Laser-assisted crown lengthening
Critical to any crown lengthening procedure’s longstanding success- whether achieved by traditional means or by laser, and whether entailing modification of soft tissue alone or in combination with osseous surgery- is preserving biological width(7). For accomplishing this goal, it is essential to take into consideration the attached gingiva’s width and the location of the fundamental alveolar crest for defining properly the surgical method for aesthetic crown lengthening. Measuring the extent of attached gingival determines the relationship between the anatomic crown and the attached gingival. For determining the location of anatomical landmarks, that will specify whether there is normal gingival width, or gingival excess and alveolar crest’s location in association with the cement-enamel junction, their measurement, is required. Alveolar crest’s transgingival sounding decides its relationship to the mucogingival junction, the gingival crest and the CEJ. The surgical treatments of correcting defects are built on the values of such parameters. The lasers’ ability of performing hard and soft tissue crown lengthening was defined in many published reports(8-11).Diode lasers use for bony and gingival recontouring has an important impact on the manner crown lengthening is done. As the laser cuts merely at the end of the tip, the user gets efficient control of hard and soft tissue resection. While using conventional rotary instruments in performing osseous resection always there will be the risk that their rotation impairs adjacent root surfaces. Moreover, as the surgical laser would is less upsetting, less chance of bony damage is there because of frictional heat that is always possible while using rotary instrumentation without appropriate irrigation.

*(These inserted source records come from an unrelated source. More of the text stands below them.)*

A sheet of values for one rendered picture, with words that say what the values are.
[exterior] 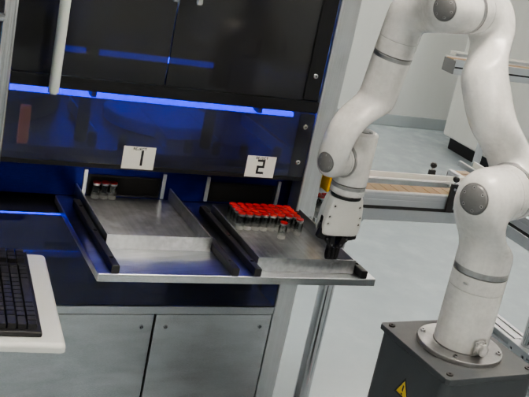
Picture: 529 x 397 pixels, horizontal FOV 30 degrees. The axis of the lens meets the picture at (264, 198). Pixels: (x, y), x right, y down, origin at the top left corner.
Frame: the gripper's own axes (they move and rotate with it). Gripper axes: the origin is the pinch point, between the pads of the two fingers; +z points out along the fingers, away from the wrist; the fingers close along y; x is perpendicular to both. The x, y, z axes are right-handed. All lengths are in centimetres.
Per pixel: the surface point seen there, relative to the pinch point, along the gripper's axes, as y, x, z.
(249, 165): 10.0, -35.0, -9.1
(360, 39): -277, -495, 29
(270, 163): 4.2, -35.0, -10.2
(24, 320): 76, 17, 10
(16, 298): 76, 7, 10
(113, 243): 52, -9, 3
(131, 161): 43, -35, -8
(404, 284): -153, -180, 94
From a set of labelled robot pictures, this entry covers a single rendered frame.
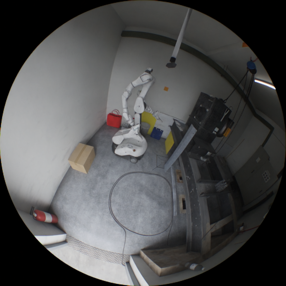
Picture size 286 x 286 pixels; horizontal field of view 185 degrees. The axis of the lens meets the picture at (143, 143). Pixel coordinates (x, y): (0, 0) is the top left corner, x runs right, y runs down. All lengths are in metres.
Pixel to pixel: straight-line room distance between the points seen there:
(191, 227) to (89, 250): 1.35
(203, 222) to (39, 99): 2.05
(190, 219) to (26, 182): 1.96
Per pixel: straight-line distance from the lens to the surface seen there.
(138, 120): 1.37
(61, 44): 1.32
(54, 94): 1.25
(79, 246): 1.61
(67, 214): 1.59
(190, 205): 1.33
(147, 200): 1.50
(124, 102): 1.13
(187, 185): 1.41
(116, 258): 1.56
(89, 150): 1.58
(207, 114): 1.42
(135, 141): 1.73
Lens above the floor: 1.40
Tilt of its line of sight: 39 degrees down
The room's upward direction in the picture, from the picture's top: 19 degrees clockwise
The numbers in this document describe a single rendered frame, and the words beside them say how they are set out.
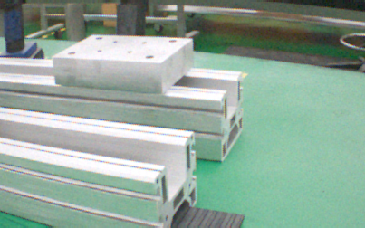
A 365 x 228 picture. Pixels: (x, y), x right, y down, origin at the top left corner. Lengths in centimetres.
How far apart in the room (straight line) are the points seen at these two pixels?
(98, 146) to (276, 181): 21
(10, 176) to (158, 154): 16
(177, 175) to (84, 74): 21
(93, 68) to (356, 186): 35
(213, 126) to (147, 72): 10
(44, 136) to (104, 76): 12
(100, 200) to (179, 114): 19
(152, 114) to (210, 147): 8
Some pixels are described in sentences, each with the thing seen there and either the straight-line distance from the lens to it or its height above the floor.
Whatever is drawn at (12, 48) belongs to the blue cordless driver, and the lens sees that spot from 96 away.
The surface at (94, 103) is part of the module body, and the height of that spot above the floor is 84.
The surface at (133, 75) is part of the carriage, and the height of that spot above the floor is 89.
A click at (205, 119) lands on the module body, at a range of 60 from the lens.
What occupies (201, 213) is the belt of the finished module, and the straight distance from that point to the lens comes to 51.
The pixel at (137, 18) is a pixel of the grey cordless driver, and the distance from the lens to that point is 86.
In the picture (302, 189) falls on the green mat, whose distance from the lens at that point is 57.
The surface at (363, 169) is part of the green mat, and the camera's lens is 62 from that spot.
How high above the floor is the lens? 108
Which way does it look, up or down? 23 degrees down
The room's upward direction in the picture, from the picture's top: 3 degrees counter-clockwise
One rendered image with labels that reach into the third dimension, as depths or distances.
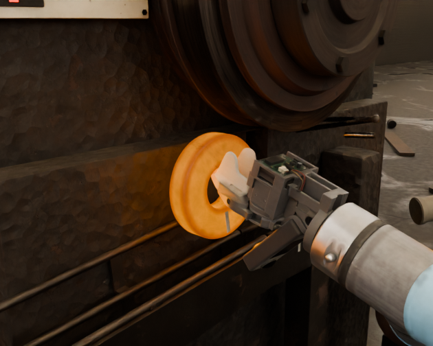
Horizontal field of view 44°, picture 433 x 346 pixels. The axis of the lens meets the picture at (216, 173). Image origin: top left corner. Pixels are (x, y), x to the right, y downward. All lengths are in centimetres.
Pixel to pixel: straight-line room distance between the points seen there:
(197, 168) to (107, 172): 13
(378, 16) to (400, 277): 47
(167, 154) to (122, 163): 8
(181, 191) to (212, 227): 8
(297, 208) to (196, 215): 15
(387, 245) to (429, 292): 7
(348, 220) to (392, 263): 7
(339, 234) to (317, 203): 5
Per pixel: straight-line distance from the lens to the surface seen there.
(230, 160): 73
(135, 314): 75
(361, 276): 62
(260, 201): 70
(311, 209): 66
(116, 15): 81
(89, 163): 76
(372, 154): 113
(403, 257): 61
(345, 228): 63
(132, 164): 80
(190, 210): 74
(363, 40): 90
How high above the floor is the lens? 106
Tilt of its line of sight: 16 degrees down
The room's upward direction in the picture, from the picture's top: straight up
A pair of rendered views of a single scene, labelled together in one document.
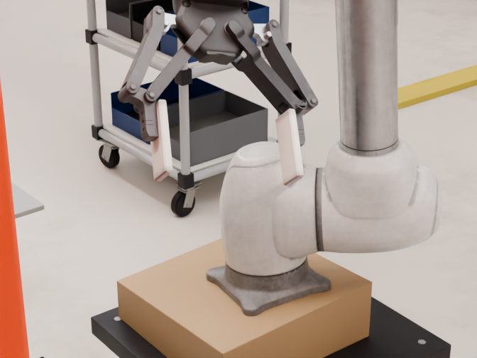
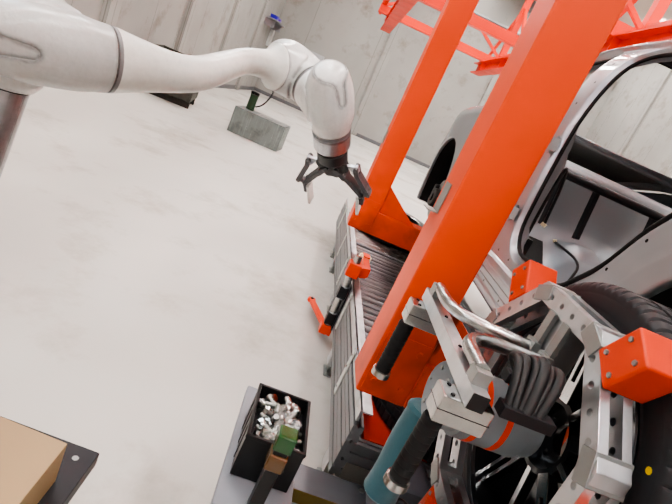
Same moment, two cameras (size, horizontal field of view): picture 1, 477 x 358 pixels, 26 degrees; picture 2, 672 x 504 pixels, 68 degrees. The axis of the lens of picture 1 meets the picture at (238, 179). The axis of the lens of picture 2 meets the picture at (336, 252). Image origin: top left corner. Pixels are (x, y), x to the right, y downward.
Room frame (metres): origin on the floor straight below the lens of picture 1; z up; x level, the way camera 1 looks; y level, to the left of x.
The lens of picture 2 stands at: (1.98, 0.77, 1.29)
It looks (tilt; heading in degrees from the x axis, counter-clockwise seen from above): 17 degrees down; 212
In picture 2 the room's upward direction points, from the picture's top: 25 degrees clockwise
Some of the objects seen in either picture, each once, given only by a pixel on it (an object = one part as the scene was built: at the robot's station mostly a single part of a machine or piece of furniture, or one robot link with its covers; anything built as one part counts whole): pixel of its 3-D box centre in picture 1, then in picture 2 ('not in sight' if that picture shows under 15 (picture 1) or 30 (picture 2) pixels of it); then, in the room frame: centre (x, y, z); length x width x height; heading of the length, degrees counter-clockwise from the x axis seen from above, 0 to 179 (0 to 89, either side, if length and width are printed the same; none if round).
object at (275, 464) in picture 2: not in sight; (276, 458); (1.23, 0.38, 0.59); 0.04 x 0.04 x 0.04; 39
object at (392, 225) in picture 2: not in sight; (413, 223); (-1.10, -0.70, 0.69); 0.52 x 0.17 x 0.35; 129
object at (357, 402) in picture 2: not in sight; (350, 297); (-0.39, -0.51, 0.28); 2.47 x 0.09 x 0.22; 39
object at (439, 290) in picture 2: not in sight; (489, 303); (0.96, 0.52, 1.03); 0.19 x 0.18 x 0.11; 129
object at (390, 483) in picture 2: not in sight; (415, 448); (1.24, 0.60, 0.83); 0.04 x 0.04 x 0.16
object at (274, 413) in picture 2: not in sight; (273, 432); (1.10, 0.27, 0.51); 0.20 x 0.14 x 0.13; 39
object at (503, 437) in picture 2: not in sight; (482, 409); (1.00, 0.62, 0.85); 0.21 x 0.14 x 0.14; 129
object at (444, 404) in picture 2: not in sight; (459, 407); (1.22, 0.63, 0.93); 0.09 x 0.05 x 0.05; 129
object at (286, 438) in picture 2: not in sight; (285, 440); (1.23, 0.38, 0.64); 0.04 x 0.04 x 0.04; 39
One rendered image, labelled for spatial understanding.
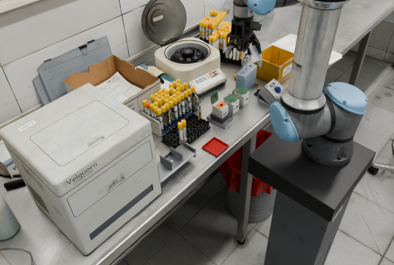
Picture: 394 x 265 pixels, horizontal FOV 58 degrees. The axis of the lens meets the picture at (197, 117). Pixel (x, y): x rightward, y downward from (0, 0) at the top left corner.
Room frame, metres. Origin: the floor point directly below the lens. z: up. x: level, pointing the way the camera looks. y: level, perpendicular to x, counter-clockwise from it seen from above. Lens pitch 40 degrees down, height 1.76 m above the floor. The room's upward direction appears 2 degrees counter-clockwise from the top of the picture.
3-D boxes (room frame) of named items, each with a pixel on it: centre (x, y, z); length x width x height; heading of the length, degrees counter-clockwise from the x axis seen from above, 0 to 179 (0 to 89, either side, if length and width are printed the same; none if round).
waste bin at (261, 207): (1.28, -0.28, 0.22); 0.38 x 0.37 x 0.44; 136
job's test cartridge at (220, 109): (1.03, -0.09, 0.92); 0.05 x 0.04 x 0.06; 49
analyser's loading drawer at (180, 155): (0.78, 0.10, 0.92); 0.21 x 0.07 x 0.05; 136
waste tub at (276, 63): (1.32, -0.35, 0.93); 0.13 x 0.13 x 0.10; 44
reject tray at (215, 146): (0.89, -0.06, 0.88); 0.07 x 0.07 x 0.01; 46
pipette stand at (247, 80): (1.22, -0.21, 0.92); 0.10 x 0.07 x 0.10; 143
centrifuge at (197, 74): (1.34, 0.02, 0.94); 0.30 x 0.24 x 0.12; 37
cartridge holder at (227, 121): (1.03, -0.09, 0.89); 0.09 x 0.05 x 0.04; 49
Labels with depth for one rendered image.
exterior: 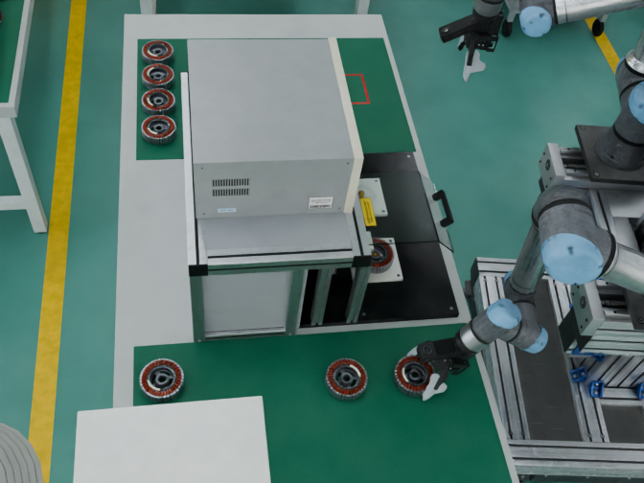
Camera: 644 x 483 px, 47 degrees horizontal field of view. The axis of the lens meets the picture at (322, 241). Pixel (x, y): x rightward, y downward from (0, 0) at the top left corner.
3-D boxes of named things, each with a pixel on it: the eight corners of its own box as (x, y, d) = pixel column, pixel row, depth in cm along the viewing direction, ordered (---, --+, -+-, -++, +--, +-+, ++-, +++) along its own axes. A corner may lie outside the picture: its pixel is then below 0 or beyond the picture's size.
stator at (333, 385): (343, 409, 194) (345, 403, 191) (315, 378, 198) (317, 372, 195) (374, 385, 199) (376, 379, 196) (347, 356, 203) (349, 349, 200)
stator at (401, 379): (425, 356, 205) (427, 351, 202) (438, 393, 199) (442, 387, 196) (387, 364, 203) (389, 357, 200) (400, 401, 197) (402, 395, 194)
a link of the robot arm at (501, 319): (528, 328, 180) (503, 315, 177) (496, 350, 187) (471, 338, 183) (521, 303, 186) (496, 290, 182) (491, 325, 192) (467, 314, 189)
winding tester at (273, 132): (327, 95, 212) (335, 36, 195) (352, 213, 186) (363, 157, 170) (190, 97, 205) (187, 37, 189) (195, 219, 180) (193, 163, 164)
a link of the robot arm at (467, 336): (476, 343, 183) (464, 315, 188) (464, 353, 186) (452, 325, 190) (495, 346, 188) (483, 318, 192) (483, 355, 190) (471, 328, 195)
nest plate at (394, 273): (392, 240, 226) (393, 238, 225) (402, 281, 218) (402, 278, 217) (344, 242, 224) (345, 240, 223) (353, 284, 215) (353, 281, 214)
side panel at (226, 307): (293, 326, 207) (303, 260, 182) (294, 334, 206) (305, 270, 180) (193, 333, 203) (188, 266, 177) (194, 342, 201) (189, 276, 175)
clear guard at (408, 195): (433, 184, 210) (438, 171, 205) (453, 252, 196) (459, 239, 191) (321, 189, 205) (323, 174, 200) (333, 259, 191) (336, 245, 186)
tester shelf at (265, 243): (330, 81, 222) (331, 69, 218) (369, 266, 183) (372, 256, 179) (181, 83, 215) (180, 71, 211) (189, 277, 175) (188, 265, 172)
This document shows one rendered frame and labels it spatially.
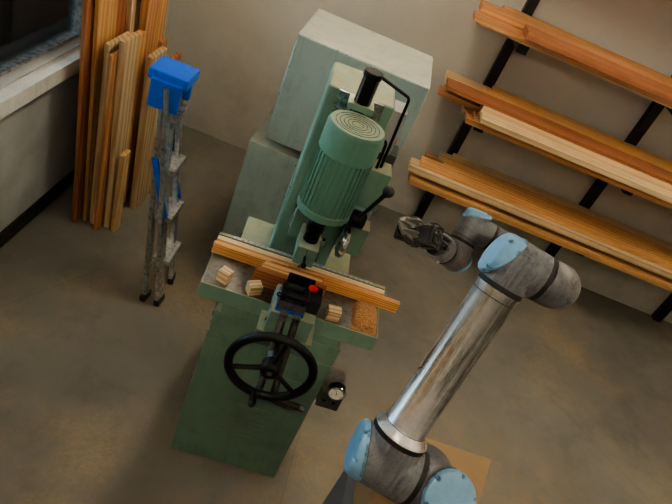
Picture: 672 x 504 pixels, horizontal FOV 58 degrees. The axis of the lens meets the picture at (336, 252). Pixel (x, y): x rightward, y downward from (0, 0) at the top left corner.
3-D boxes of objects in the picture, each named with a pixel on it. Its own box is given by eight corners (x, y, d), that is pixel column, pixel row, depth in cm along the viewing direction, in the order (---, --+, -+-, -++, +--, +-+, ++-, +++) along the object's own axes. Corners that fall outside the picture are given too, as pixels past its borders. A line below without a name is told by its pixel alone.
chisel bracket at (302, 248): (290, 265, 198) (297, 245, 193) (295, 240, 209) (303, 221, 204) (311, 272, 199) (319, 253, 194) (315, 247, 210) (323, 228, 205)
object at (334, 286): (211, 252, 202) (213, 243, 200) (212, 248, 204) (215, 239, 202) (395, 313, 212) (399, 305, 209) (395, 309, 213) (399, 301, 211)
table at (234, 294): (187, 314, 186) (191, 300, 182) (211, 256, 210) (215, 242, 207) (371, 372, 194) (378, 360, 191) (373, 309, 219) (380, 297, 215)
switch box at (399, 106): (372, 150, 206) (390, 108, 197) (373, 137, 215) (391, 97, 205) (389, 156, 207) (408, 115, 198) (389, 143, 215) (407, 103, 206)
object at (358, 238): (334, 249, 217) (345, 223, 211) (335, 238, 223) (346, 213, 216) (358, 257, 219) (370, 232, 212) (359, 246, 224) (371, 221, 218)
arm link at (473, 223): (493, 221, 206) (474, 252, 206) (464, 204, 205) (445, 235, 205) (502, 221, 197) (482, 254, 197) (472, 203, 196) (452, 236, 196)
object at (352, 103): (340, 122, 183) (361, 70, 173) (342, 111, 190) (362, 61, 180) (365, 131, 184) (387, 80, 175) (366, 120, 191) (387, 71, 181)
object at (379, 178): (353, 204, 208) (369, 168, 200) (354, 191, 215) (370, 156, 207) (375, 212, 209) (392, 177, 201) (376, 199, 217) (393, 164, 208)
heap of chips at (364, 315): (350, 328, 197) (354, 320, 195) (352, 300, 209) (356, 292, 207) (375, 336, 199) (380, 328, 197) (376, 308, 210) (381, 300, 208)
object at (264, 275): (250, 282, 198) (255, 268, 194) (250, 280, 199) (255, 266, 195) (318, 304, 201) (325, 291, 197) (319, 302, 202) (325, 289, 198)
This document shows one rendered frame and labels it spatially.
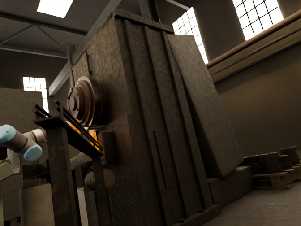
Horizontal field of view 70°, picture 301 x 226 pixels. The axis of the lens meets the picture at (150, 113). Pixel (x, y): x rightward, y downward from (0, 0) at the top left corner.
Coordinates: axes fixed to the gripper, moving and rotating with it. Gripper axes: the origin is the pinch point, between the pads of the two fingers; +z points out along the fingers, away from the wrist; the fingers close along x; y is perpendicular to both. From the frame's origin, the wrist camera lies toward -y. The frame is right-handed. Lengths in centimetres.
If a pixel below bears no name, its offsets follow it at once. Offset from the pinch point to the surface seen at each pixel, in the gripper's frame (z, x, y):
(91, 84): 31.1, 7.7, 28.4
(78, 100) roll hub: 19.6, 16.6, 20.2
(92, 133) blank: -0.2, -22.5, -9.6
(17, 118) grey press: 37, 289, 78
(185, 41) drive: 136, -20, 42
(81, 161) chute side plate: 14, 46, -26
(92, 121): 22.8, 16.4, 0.7
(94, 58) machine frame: 55, 24, 55
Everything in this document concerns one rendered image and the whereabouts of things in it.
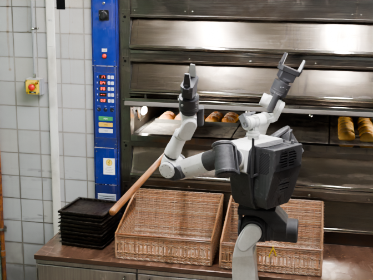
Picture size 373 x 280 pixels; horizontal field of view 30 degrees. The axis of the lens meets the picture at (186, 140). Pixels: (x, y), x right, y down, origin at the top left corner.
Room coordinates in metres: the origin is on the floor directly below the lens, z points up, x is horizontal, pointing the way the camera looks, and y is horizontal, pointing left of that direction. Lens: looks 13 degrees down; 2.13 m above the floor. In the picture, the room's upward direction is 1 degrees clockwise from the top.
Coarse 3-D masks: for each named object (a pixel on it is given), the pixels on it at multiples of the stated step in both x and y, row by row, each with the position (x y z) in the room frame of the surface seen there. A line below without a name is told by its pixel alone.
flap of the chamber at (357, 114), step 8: (128, 104) 4.00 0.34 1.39; (136, 104) 4.00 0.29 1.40; (144, 104) 3.99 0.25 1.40; (152, 104) 3.98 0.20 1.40; (160, 104) 3.97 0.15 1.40; (168, 104) 3.96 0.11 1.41; (176, 104) 3.95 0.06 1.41; (200, 104) 3.92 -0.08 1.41; (288, 112) 3.82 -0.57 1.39; (296, 112) 3.81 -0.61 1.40; (304, 112) 3.80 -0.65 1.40; (312, 112) 3.79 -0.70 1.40; (320, 112) 3.78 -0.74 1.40; (328, 112) 3.78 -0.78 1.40; (336, 112) 3.77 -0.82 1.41; (344, 112) 3.76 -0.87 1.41; (352, 112) 3.75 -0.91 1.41; (360, 112) 3.74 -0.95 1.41; (368, 112) 3.74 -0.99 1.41
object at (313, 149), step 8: (136, 136) 4.15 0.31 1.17; (144, 136) 4.14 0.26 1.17; (152, 136) 4.13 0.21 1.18; (160, 136) 4.12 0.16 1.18; (168, 136) 4.12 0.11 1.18; (192, 136) 4.13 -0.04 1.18; (200, 144) 4.07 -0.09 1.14; (208, 144) 4.06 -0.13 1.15; (304, 144) 3.95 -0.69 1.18; (312, 144) 3.94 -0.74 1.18; (320, 144) 3.95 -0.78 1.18; (328, 144) 3.95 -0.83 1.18; (336, 144) 3.95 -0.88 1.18; (344, 144) 3.95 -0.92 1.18; (328, 152) 3.92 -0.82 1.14; (336, 152) 3.91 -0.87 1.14; (344, 152) 3.90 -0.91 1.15; (352, 152) 3.89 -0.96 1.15; (360, 152) 3.88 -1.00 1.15; (368, 152) 3.87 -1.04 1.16
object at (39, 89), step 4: (28, 80) 4.21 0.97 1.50; (32, 80) 4.21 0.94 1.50; (36, 80) 4.20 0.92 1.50; (40, 80) 4.20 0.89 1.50; (28, 84) 4.21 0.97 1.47; (36, 84) 4.20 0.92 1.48; (40, 84) 4.20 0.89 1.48; (36, 88) 4.20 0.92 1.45; (40, 88) 4.20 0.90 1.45; (28, 92) 4.21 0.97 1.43; (32, 92) 4.21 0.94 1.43; (36, 92) 4.20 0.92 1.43; (40, 92) 4.20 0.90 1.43; (44, 92) 4.26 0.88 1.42
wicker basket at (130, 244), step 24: (144, 192) 4.09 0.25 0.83; (168, 192) 4.07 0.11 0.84; (192, 192) 4.04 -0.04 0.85; (144, 216) 4.05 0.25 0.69; (168, 216) 4.03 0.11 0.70; (192, 216) 4.01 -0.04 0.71; (216, 216) 3.78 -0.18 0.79; (120, 240) 3.65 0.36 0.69; (144, 240) 3.63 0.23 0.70; (168, 240) 3.60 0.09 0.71; (192, 240) 3.58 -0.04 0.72; (216, 240) 3.76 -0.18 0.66
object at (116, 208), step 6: (162, 156) 3.54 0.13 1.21; (156, 162) 3.42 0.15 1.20; (150, 168) 3.31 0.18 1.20; (156, 168) 3.37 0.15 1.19; (144, 174) 3.20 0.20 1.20; (150, 174) 3.26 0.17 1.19; (138, 180) 3.11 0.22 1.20; (144, 180) 3.15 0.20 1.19; (132, 186) 3.02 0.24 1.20; (138, 186) 3.05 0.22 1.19; (126, 192) 2.93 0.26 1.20; (132, 192) 2.95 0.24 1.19; (120, 198) 2.84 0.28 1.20; (126, 198) 2.86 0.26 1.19; (114, 204) 2.77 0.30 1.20; (120, 204) 2.78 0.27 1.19; (114, 210) 2.71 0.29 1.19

Such slightly invasive technology leads to less post-operative uneasiness and earlier healing of the patient(11).
For a comprehensive dental treatment, a 33-year old female patient was referred. The patient wanted an improvement in the appearance of her smile. The examination was over and the proper diagnostic information was gathered, entailing occlusal and periodontal evaluations. (Fig.1,2)
Root canal treated tooth as referred in 21
Low gingival margin as detailed in 21
Tooth’s supra eruption as referred in 21
Discolored tooth as detailed in 21
Before initiation of any clinical treatment a complete set of radiographs were taken for determining whether bone level was below or at the CEJ(Fig.3). A diagnostic wax-up and study models were prepared.
After creating the new free gingival location, in the process, the first step after local anesthesia was the performance of laser assisted gingivectomy with Biolase diode laser making use of the straight hand piece. Having the tip nearly parallel to the root surface, in a sweeping motion the soft tissue was cut from mesial to dis-tal to the level coronal to marked points, trailed by sloping of ninety degree gingival edge made in the first cut.(Fig.4)
Following are the operating parameters:
940nm, 2watts in contact mode
Post -operative instructions:
The patient was given painkillers if needed. The patient was instructed to rinse with 0.2% chlorhexidine thrice a day, to be used for two weeks starting the next day.
The ultimate prosthetic reconstruction occurred four weeks post operatively and comprised crowns on the central. The duration of recall period was a week and a month for professional cleaning and check-up(10).
It can be concluded from diode laser-assisted crown lengthening procedure’s case report and presentation that biolase laser with the straight handpiece could be used as an adjunct device. It has proved to be very effective and safe. Its use for the procedure offers a number of advantages since the diode laser 940nm EPIC cuts soft tissue cleaner with good hemostasis, providing the best comfort for patient.